(Try it) Your answer should be one number: how many lines below hold the word "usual".

Available data Start Marker

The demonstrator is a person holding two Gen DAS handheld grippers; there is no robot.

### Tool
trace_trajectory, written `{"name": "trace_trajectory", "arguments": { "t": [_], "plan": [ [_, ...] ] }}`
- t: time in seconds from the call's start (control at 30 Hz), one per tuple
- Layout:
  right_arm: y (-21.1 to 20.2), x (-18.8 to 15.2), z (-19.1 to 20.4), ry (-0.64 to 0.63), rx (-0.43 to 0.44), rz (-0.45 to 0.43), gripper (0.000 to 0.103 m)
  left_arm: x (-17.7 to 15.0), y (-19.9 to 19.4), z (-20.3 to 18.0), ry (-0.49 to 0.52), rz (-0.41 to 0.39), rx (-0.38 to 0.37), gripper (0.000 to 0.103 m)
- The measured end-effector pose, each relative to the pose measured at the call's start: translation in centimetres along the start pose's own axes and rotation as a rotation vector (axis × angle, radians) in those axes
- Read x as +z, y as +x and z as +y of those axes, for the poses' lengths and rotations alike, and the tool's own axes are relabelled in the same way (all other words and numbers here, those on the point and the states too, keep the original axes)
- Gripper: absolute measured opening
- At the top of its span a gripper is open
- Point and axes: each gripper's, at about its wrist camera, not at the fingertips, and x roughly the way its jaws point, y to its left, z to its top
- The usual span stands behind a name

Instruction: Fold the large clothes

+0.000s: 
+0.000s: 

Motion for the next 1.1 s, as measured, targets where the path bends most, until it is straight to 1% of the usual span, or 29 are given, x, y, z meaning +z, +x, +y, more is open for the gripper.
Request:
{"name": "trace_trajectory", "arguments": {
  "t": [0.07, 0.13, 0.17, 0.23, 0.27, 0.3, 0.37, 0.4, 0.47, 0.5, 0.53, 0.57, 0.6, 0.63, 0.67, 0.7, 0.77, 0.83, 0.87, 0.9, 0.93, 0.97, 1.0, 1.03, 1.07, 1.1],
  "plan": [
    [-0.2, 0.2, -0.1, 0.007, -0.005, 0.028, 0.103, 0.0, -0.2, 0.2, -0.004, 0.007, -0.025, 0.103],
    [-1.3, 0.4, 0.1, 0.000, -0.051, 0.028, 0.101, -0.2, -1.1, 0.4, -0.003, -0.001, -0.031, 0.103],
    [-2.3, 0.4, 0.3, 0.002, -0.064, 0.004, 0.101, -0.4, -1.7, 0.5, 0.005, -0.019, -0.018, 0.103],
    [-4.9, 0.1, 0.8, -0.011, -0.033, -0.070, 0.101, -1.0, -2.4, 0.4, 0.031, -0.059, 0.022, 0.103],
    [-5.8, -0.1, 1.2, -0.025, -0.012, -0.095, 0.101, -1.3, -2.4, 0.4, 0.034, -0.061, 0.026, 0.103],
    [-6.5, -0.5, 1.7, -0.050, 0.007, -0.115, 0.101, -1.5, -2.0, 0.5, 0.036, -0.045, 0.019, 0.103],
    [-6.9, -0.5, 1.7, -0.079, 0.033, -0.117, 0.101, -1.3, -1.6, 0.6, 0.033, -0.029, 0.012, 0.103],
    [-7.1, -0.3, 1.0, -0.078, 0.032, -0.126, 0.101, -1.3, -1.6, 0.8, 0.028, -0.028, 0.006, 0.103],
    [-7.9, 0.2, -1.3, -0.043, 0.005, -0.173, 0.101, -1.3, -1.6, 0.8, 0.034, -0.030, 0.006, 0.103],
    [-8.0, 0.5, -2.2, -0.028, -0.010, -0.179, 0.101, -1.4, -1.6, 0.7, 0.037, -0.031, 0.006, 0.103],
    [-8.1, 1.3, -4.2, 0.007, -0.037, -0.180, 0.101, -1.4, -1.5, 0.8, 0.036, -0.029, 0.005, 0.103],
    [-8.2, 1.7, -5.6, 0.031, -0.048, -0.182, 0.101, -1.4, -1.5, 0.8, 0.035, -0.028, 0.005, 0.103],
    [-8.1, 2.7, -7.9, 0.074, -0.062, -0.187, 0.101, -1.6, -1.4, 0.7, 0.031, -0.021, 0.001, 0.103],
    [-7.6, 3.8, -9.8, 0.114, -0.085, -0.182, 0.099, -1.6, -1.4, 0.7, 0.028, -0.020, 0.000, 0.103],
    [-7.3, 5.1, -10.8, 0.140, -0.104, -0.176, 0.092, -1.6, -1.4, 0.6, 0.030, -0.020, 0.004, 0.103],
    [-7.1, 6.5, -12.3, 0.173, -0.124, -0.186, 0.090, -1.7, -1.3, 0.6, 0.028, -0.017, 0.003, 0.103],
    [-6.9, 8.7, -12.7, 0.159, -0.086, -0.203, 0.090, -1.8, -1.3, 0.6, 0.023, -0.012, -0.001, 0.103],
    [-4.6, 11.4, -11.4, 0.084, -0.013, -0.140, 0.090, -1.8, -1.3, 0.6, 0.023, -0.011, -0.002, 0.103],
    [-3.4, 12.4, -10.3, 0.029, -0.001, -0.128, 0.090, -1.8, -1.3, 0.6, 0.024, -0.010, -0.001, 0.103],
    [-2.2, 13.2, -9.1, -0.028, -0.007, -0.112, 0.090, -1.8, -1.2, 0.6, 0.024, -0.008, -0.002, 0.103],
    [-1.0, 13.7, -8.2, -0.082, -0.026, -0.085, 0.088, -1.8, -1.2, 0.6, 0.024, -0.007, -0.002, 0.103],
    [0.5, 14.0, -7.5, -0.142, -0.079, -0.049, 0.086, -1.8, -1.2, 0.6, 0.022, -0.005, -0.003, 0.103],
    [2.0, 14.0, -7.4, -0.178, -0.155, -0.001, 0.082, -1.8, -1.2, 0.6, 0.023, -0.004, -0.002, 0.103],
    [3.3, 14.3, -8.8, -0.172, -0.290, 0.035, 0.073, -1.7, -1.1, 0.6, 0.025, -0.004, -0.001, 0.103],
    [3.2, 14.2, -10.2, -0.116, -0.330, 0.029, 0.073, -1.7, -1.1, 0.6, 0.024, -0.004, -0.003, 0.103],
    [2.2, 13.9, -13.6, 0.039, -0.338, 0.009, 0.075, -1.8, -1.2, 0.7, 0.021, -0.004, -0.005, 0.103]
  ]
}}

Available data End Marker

(Result) 2